### Problem requirements
From the first line to the last, give the material again exactly, without the images.

——

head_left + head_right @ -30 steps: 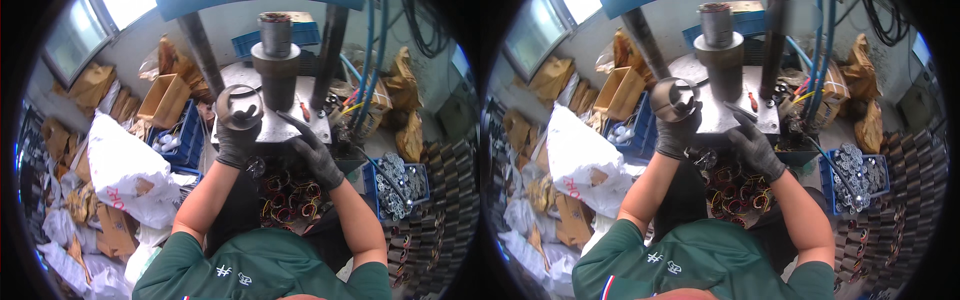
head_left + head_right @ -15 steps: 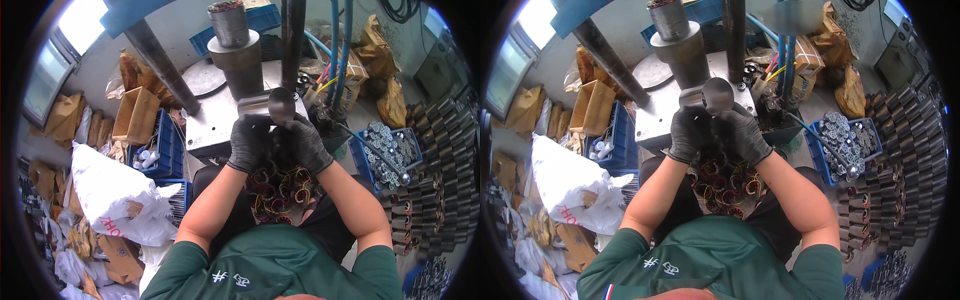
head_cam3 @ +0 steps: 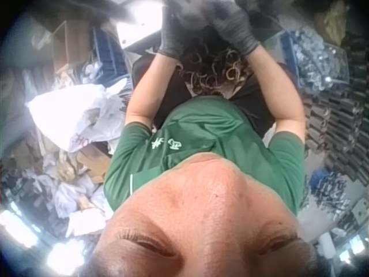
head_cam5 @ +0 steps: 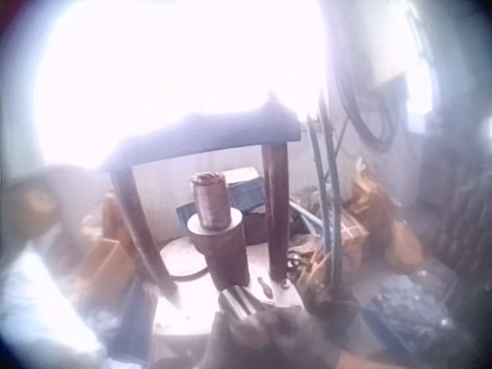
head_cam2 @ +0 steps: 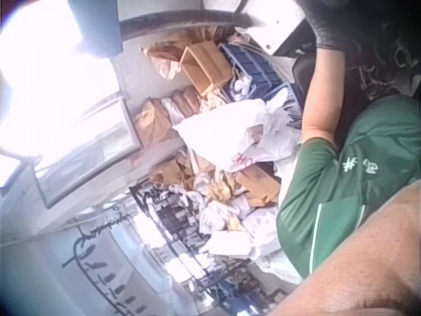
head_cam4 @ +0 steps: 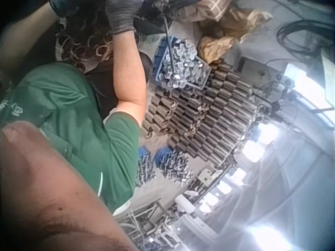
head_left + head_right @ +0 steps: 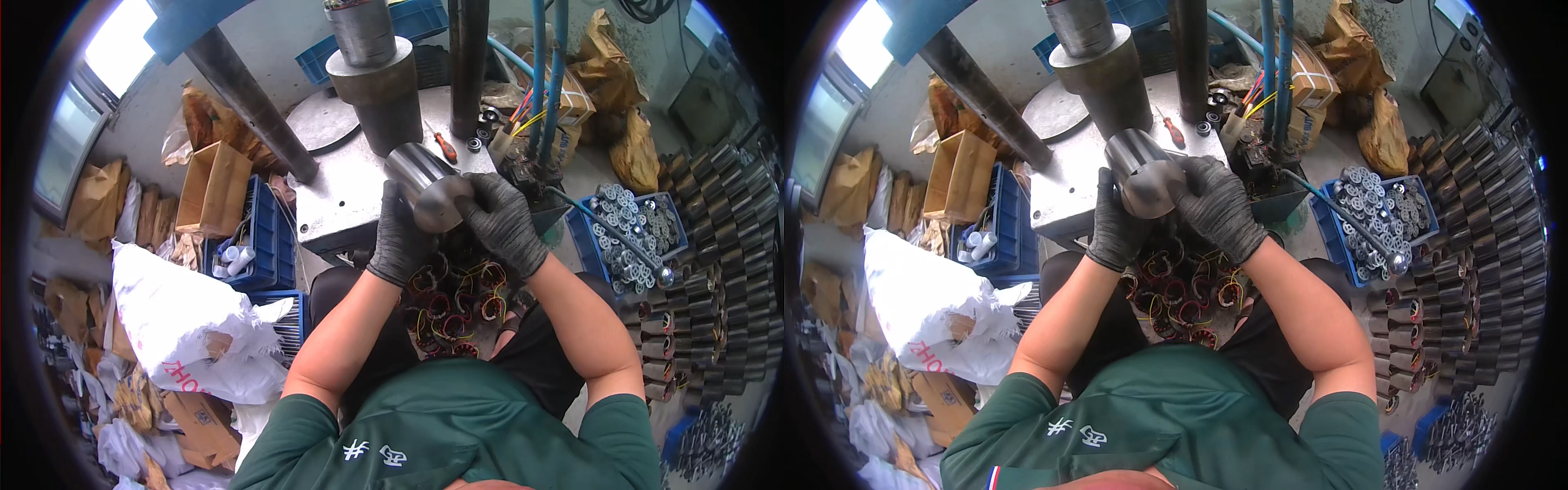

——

### Finished task
head_left + head_right @ -30 steps: 
head_left + head_right @ -15 steps: 
head_cam3 @ +0 steps: 
head_cam5 @ +0 steps: 
head_cam2 @ +0 steps: 
head_cam4 @ +0 steps: 
head_left + head_right @ +0 steps: 

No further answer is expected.